We continue access to justice week by discussing race and crime. One of the most controversial topics in the Canadian criminal justice system is whether the system is biased against racial minorities. Studies in Canada show that members of racial minorities view the criminal justice system as biased. Moreover, they view the system more negatively than Caucasian individuals.1 The findings suggest that many minority groups believe that their ability to access justice is lacking, especially with respect to policing and community safety.2
One area where issues of racial profiling and legal injustice arise is with respect to street checks. Street checks, also known as carding, allow police with the power to randomly stop citizens and ask them to provide documentation.3 These individuals are not suspected of a crime necessarily, nor are they formally detained at the time.4 Police use this technique to keep communities safe from crime, or gather information about crime in the area. Problematically, minority groups are often the main targets of these street checks.

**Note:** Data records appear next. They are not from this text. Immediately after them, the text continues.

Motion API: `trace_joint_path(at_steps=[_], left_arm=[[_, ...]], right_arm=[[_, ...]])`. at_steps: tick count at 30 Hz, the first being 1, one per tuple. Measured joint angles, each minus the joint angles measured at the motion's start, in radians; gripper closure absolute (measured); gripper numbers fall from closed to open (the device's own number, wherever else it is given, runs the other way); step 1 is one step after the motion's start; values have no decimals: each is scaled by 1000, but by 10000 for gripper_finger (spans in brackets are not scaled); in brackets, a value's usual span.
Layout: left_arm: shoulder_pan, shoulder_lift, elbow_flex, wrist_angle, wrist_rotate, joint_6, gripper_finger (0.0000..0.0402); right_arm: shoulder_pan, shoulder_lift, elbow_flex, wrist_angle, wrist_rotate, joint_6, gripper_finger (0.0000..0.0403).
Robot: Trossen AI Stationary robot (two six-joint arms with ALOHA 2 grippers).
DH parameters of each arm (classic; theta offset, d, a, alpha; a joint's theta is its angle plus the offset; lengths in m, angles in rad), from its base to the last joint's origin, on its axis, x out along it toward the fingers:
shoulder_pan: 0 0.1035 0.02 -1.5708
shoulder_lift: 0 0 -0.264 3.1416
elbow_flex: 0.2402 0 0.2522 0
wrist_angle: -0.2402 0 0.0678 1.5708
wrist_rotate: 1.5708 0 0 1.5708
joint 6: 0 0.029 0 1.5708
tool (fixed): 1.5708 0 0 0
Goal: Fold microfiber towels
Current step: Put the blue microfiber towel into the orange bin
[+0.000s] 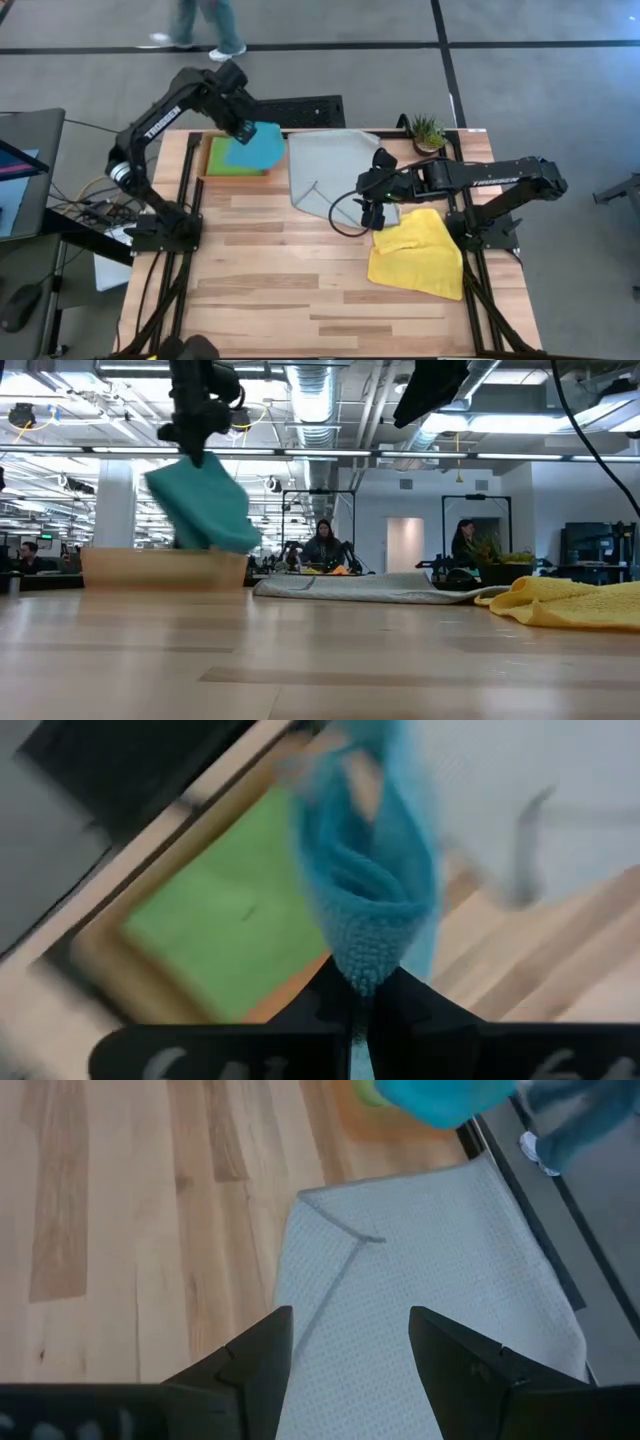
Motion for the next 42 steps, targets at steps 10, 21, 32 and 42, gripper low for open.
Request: trace_joint_path(at_steps=[10, 21, 32, 42], left_arm=[[69, -23, 17, -93, -125, 3, 401], [61, -24, 148, 58, 179, 19, 401], [60, -3, 77, 81, 242, 29, 401], [53, 17, 36, 122, 284, 22, 401]], right_arm=[[-3, 0, 0, 2, 0, -18, 177], [-13, 0, 0, 5, 0, -18, 177], [-58, 0, 0, 4, -2, -45, 177], [-76, 0, 0, 2, -3, -53, 177]])
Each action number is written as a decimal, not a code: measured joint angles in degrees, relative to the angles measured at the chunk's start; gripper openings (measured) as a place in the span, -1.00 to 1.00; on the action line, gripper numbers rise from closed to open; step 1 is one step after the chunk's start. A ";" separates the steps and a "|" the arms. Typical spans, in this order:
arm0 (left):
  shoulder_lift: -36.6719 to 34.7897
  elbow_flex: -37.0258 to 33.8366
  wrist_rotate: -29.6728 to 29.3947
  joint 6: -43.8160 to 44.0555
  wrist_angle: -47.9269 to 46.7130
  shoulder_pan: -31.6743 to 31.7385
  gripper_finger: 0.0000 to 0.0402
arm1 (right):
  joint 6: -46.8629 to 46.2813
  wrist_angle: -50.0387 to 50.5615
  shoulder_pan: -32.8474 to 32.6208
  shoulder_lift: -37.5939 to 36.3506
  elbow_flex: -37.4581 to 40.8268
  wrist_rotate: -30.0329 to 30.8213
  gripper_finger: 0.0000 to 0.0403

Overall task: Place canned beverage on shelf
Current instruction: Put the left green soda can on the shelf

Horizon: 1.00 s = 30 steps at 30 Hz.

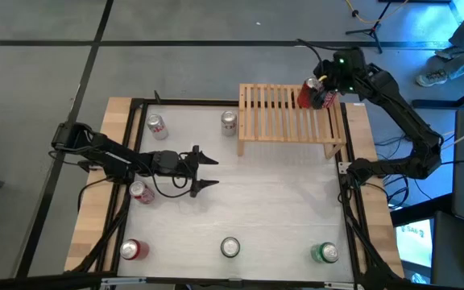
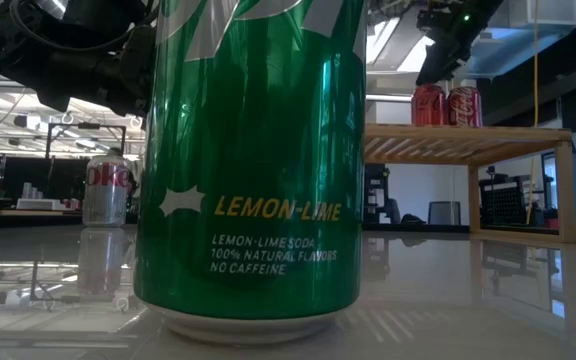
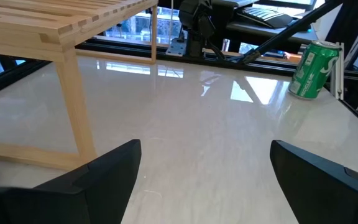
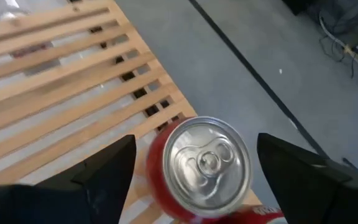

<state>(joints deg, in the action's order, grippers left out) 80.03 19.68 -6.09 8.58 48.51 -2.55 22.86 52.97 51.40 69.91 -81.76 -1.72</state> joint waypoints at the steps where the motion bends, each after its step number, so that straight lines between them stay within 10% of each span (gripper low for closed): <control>1: 0.00 0.00 0.00 -0.02 0.00 -0.01 0.73 | 0.01 -0.02 -0.02 -0.52 0.00 -0.09 0.64; 13: -0.02 0.00 0.00 0.04 1.25 -0.17 0.73 | -4.80 -1.15 -3.63 -6.05 -0.02 -13.81 0.64; 30: -0.02 10.78 -1.42 -0.99 -18.77 -8.17 0.73 | -16.43 -11.69 -46.12 -4.41 7.66 -5.75 0.64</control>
<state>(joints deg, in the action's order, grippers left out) 80.01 30.46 -7.51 7.58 29.74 -10.72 6.43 41.28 5.28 65.49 -74.10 -7.47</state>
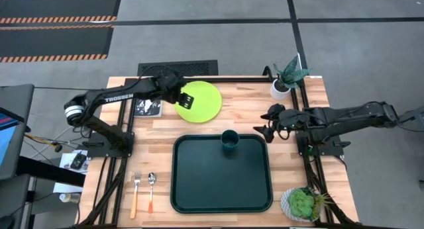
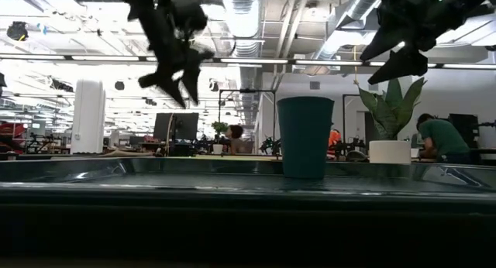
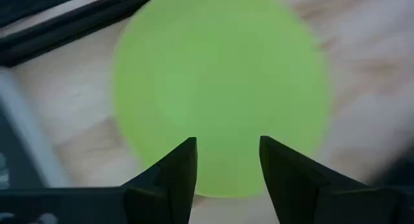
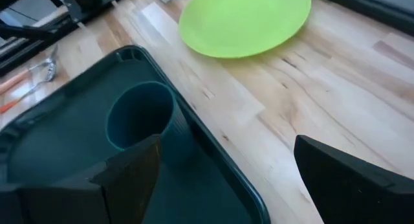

Alberta’s carding practices have recently caught the attention of several politicians, lawyers, and minority groups. These parties suggest that Alberta’s carding practices are unconstitutional and specifically target minority racial groups.5 The City of Edmonton alone has received numerous complaints about police street check procedures. The Edmonton Somali community believe police are targeting their communities strictly with racial motivation.6 People within the Somalian community suggest they are continuously being asked for identification and questioned on their activities; but rarely see the same happen for Caucasian individuals in similar areas.
Police checks must target a constitutionally protected right to be unconstitutional. Minority groups would likely challenge street checks using rights enumerated in the Canadian Charter of Rights and Freedoms. Under s. 15 of the Charter people cannot be discriminated against based on race.7 If carding is found to systematically target certain racial groups or discriminate based on race then the practice may be found unconstitutional. However, if it targets individuals of all races equally the practice will align with section 15. Critics believe that the practice does not target all races equally, but disproportionately targets minorities.
In response to carding criticisms, other cities in Canada have revised their street check procedures. The Toronto Police Services Board recently changed their carding practices so that officers cannot collect identification from a minority individual, unless the officers believe they have a connection to a specific person of interest.8 This prohibits officers from asking minority individuals identifying information unless a clear purpose is disclosed. Alberta could implement similar guidelines to help minority individuals feel that they are not being targeted without cause. The ultimate goal of these laws should be to make minorities feel safe and foster trust in police powers to help bridge their perceived lack of access to justice.
1 Scot Wortley, “Hidden Intersections: Research on Race, Crime, and Criminal Justice in Canada” (2003) 35:3 Canadian Ethnic Studies Journal.
3 Andrea Huncar, “Alberta Justice developing street-check guidelines for police”, CBC News (21 November 2016) [Huncar, “Alberta Justice”].
5 Andrea Huncar, “Police carding an ongoing irritant in Edmonton’s Somali community” CBC News (21 October 2016) [Huncar, “Police”].
6 Andrea Huncar, “Critics demand proof non-whites aren’t targeted in Edmonton police stops”, CBC News (28 October 2016) [Huncar, “Critics”].
7 Canadian Charter of Rights and Freedoms, s 15, Part 1 of the Constitution Act, 1892, being Schedule B to the Canada Act 1982 (UK), 1982 c 11.